Support: Georgia Sea Grant College Program (R/HAB-6)

Timeframe: 3/1/98 - 2/28/00 (complete)

Project Overview:
This project was designed to test the hypothesis that eutrophication will alter salt marsh plant community composition, zonation, and diversity in 3 southern states. Sites in Alabama, Georgia, and Mississippi were fertilized, plants were monitored non-destructively through 2 growing seasons and then harvested, dried and weighed.

Findings:
After one year of fertilizer application, all plots showed obvious signed of enhance nutrient availability. Vegetation was taller and greener. No signs of "burning" due to fertilizer application were noted. Enhanced growth and color were discretely limited to the boundaries of the plots, indicating that fertilizer was not spreading to adjacent areas during high tides.

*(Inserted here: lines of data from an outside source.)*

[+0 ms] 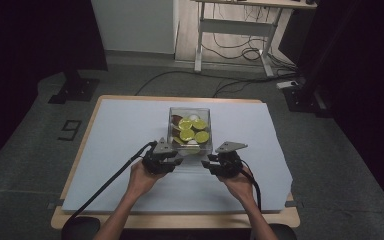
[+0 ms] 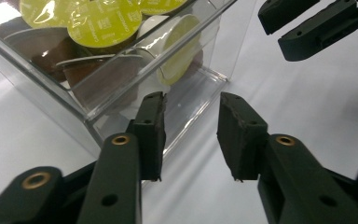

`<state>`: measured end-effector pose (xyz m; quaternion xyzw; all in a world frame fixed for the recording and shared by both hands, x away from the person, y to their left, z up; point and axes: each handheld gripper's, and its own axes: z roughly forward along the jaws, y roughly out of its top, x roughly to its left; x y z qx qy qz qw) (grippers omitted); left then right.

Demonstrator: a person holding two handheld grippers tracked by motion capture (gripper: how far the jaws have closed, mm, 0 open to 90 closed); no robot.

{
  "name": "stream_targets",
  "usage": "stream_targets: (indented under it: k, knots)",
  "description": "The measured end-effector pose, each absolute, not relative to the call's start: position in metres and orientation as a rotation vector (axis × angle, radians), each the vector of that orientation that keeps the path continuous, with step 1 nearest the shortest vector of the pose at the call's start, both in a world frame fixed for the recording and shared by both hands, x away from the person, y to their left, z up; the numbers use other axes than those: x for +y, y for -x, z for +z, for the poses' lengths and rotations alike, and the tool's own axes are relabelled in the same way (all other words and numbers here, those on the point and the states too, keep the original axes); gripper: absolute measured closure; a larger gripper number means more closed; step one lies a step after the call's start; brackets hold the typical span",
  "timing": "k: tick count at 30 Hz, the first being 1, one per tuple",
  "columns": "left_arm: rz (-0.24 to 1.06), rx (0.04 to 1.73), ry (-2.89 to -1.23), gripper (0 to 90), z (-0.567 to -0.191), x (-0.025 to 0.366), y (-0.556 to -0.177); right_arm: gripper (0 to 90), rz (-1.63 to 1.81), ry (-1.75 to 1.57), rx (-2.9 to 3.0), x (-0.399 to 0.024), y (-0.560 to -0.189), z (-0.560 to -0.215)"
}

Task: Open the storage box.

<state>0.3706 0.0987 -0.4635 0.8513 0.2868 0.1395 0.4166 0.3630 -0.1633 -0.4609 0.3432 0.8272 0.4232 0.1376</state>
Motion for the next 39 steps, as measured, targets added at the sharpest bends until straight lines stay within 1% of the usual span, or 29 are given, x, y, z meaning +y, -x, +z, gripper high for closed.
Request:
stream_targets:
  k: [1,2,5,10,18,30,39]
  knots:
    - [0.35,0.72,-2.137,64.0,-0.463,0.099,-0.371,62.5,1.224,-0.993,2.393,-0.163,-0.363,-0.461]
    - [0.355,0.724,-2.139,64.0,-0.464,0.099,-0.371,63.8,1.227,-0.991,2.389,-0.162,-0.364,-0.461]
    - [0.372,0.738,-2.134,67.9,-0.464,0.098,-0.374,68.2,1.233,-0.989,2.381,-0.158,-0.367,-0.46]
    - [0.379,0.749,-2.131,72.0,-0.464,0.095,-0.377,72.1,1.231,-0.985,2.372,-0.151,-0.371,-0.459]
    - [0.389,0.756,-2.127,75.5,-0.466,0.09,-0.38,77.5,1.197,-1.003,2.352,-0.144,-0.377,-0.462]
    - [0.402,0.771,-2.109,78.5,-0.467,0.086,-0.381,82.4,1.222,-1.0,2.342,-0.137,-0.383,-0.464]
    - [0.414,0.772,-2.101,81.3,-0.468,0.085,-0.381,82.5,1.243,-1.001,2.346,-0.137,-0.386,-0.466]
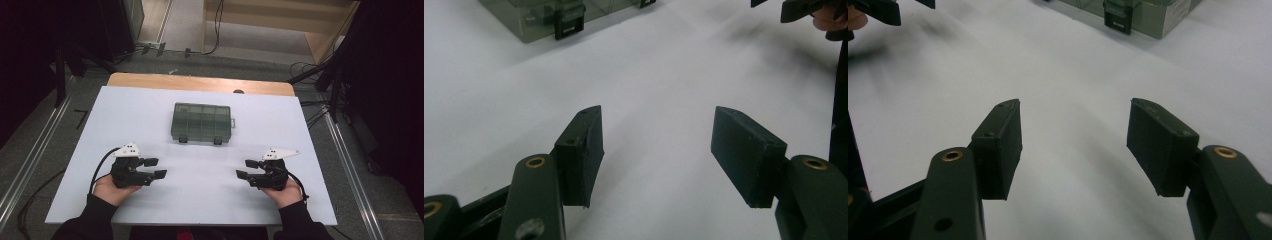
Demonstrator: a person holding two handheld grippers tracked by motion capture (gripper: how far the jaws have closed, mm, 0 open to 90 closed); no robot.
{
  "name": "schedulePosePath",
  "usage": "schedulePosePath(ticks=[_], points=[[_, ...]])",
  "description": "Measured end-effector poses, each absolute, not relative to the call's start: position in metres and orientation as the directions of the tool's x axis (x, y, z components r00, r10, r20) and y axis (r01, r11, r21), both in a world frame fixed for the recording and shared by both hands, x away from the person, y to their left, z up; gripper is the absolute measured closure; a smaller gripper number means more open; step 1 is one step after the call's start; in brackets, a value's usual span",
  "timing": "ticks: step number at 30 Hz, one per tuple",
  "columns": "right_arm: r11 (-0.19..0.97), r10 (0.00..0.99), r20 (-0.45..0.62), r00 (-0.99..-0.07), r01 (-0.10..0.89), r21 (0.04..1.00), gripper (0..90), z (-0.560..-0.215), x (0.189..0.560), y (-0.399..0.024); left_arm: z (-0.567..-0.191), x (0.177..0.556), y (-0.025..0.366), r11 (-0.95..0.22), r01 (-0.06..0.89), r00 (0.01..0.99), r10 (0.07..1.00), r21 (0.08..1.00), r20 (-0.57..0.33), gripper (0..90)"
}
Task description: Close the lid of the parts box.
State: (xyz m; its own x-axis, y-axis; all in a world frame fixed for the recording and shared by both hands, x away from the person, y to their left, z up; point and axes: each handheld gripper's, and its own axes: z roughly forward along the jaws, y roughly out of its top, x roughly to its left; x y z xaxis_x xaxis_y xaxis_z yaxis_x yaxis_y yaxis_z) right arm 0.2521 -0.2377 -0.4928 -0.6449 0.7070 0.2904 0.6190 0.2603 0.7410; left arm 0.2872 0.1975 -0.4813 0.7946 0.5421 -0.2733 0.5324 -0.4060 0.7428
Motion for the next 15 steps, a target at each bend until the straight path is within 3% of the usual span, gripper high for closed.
schedulePosePath(ticks=[15], points=[[0.261, 0.707, 0.290, -0.645, 0.619, 0.741, 37.6, -0.503, 0.242, -0.247, -0.493, 0.274, 0.217, -0.407, 0.547, 0.777, 0.571, 0.732, -0.264, 38.4]])
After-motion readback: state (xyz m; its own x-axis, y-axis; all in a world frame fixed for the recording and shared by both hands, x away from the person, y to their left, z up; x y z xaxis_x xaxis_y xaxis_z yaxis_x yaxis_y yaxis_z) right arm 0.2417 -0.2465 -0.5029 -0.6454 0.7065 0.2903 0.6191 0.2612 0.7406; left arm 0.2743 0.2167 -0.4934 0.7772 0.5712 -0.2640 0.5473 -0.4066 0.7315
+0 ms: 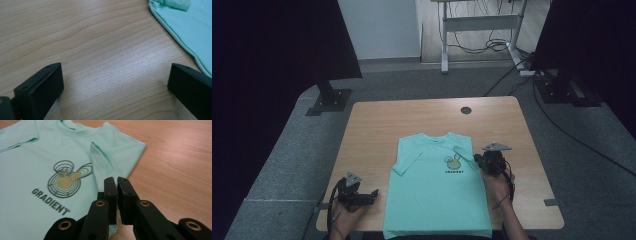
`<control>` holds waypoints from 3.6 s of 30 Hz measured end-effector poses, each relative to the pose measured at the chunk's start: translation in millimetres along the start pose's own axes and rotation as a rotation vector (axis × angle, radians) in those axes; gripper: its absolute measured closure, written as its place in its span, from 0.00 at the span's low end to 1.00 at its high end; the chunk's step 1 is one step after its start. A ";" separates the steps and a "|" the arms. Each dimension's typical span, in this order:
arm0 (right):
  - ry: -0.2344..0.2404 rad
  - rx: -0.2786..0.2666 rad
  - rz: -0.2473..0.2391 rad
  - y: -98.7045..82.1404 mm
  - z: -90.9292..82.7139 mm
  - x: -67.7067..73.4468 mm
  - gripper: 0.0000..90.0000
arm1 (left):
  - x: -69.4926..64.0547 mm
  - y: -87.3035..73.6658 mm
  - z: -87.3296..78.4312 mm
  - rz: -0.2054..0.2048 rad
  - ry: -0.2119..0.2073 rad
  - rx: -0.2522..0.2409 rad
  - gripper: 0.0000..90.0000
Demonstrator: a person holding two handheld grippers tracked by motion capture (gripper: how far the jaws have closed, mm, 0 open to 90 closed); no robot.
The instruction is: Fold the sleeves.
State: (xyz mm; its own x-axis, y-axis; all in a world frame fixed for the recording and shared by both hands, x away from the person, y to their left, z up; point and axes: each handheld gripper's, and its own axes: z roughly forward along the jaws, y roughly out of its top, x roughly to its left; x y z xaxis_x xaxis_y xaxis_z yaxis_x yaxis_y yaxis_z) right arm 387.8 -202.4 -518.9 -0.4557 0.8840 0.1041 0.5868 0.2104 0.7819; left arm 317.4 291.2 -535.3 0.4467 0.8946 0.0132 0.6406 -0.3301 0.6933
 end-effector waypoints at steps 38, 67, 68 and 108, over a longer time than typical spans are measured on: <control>-0.002 -0.003 -0.019 -8.7 -12.0 16.1 0.57 | 0.0 0.0 0.0 0.000 0.000 0.000 0.01; -0.128 0.013 -0.020 -12.7 -8.4 -7.4 0.42 | 0.0 0.0 0.0 0.000 0.000 0.000 0.01; -0.123 0.009 -0.016 -11.6 -7.7 -7.0 0.40 | 0.0 0.0 0.0 0.000 0.000 0.000 0.01; -0.046 -0.006 -0.043 -7.1 -30.6 1.5 0.13 | 0.0 0.0 0.0 0.000 0.000 0.000 0.01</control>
State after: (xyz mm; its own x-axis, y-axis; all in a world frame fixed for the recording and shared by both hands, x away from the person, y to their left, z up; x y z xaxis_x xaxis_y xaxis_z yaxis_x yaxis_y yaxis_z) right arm 362.5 -215.3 -505.5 -0.4489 0.8926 0.0422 0.5630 0.2458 0.7891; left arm 317.5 291.2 -535.3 0.4465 0.8947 0.0129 0.6407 -0.3297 0.6934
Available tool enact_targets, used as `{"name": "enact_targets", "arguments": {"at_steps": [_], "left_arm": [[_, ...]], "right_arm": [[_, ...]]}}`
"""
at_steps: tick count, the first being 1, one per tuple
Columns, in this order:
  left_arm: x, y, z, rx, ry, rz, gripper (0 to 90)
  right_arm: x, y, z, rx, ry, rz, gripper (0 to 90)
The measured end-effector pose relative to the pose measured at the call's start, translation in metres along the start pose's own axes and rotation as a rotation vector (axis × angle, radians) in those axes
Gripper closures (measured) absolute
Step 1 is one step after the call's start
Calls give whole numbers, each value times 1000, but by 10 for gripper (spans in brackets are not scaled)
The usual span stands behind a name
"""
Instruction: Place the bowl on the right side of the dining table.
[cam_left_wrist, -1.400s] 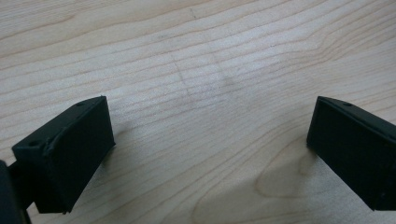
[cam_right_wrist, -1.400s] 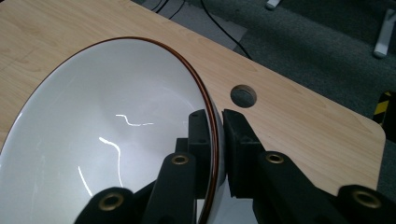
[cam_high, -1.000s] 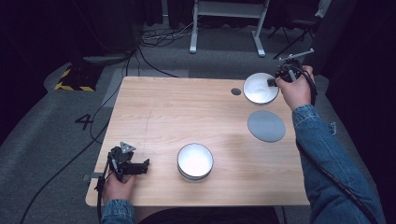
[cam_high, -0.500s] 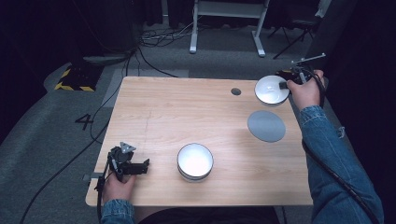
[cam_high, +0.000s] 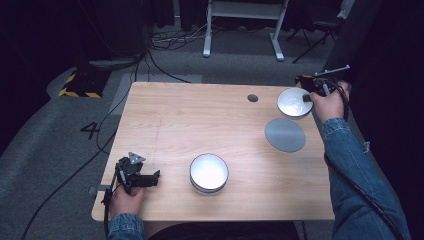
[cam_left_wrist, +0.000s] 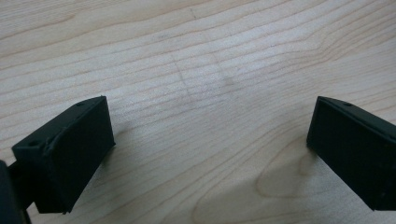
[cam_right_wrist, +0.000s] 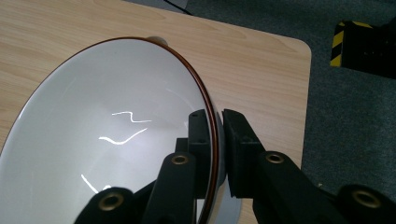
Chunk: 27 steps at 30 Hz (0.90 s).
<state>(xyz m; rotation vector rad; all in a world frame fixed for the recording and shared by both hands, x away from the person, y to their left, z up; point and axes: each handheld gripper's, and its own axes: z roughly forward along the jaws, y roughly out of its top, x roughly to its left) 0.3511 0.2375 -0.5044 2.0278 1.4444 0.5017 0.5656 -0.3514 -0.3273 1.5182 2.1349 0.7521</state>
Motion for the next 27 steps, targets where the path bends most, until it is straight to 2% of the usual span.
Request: {"name": "enact_targets", "arguments": {"at_steps": [11, 22, 27], "left_arm": [[0, 0, 0, 0, -1, 0, 8], [0, 0, 0, 0, 0, 0, 8], [0, 0, 0, -1, 0, -1, 8]], "right_arm": [[-9, -14, 12, 24, 10, 57, 820], [-10, -27, 27, 54, 10, 69, 819], [-11, -37, 38, 75, 27, 88, 819]]}}
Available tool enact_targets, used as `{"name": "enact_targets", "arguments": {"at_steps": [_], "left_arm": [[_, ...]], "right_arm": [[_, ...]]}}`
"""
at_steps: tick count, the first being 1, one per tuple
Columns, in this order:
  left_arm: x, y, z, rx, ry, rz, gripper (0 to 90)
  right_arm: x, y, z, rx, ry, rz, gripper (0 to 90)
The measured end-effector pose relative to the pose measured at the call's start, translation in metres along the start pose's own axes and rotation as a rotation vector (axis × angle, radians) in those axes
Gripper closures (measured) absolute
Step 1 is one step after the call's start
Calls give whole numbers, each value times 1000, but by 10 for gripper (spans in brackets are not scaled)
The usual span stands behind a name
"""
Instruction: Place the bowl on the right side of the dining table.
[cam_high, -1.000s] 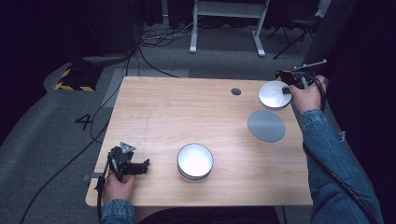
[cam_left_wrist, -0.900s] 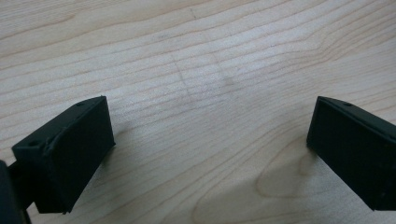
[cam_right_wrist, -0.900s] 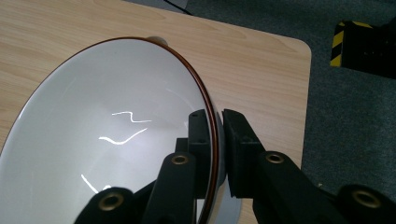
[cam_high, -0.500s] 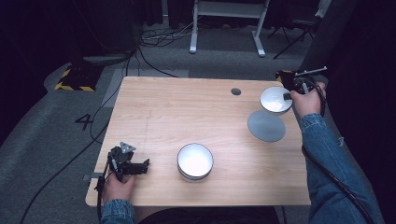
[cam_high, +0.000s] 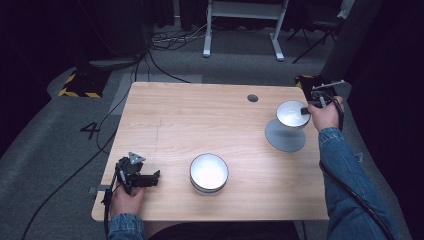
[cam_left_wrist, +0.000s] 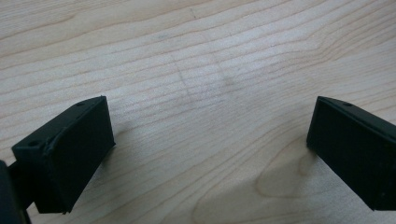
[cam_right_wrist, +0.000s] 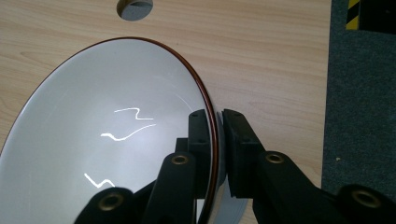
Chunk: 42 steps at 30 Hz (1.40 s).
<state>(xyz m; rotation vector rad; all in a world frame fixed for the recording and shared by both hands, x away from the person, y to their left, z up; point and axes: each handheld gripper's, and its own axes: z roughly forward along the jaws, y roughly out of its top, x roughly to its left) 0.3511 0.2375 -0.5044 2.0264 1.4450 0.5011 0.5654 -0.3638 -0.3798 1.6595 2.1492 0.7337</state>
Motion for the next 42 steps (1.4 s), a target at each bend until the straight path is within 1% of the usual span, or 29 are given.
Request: {"name": "enact_targets", "arguments": {"at_steps": [4, 10, 11, 14, 18, 22, 36, 42], "left_arm": [[0, 0, 0, 1, 0, 2, 8], [0, 0, 0, 0, 0, 0, 7], [0, 0, 0, 1, 0, 1, 8], [0, 0, 0, 1, 0, 2, 7], [0, 0, 0, -1, 0, 0, 8], [0, 0, 0, 0, 0, 1, 8], [0, 0, 0, 1, 0, 2, 7], [0, 0, 0, 0, -1, 0, 8]], "right_arm": [[-1, -6, 9, 16, 6, 11, 819], [-2, -12, 17, 26, 12, 23, 819], [-2, -14, 21, 27, 20, 27, 819], [0, -16, 25, 33, 19, 24, 819], [0, -18, 29, 36, 25, 36, 819], [-1, -21, 34, 40, 27, 35, 819], [-6, -29, 44, 41, 34, 56, 818], [-8, -30, 44, 40, 36, 62, 817]]}}
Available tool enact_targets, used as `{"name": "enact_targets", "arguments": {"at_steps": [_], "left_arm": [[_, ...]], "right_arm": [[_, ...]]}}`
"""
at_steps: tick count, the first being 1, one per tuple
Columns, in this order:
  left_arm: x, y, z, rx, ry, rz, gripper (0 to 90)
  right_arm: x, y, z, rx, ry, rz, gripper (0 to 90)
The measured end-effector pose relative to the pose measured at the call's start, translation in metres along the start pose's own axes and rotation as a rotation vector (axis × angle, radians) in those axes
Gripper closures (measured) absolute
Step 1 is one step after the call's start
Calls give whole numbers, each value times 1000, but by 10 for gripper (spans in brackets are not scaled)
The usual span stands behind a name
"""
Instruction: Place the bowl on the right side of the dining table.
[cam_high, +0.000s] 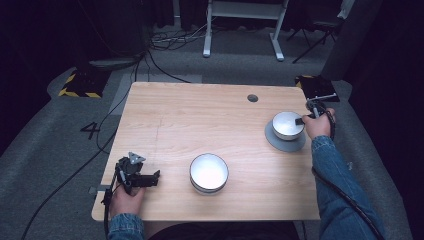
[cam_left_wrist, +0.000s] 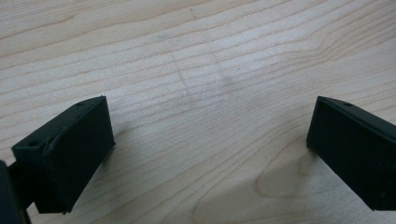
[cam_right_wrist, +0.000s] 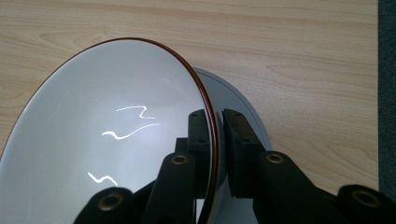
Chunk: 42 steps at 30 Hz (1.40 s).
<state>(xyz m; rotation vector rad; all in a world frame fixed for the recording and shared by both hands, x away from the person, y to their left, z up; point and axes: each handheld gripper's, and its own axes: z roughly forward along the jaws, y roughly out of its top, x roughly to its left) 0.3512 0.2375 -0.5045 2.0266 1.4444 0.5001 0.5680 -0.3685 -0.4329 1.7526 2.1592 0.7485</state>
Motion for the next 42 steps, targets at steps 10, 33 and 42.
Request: {"name": "enact_targets", "arguments": {"at_steps": [10, 33, 42], "left_arm": [[0, 0, 0, -1, 1, 0, 8], [0, 0, 0, 0, 1, 1, 7], [0, 0, 0, 0, -1, 0, 7]], "right_arm": [[-10, -8, 2, -13, 39, 47, 816], [-3, 9, -33, -107, 34, -58, 477], [13, 17, -70, -183, 83, -193, 450]]}}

Vegetation responses to fertilization suggest that shifts in species dominance will occur in fertilized plots. In particular, Spartina alterniflora appears to be increasing in fertilized plots, often at the expense of co-occurring species.

Experiments were performed at the borders of S. alterniflora and Juncus roemerianus in all three states. The response (after one year of fertilization) appears similar in all three states: S. alterniflora appears to be increasing whereas Juncus roemerianus does not. This suggests that similar plant mixtures may respond similarly to fertilization in each state, despite differences in tidal regime between geographic regions.

Publications:
SC Pennings, LE Stanton, JS Brewer. Nutrient effects on the composition on salt marsh plant communities along the Atlantic and Gulf coasts of the United States. Submitted.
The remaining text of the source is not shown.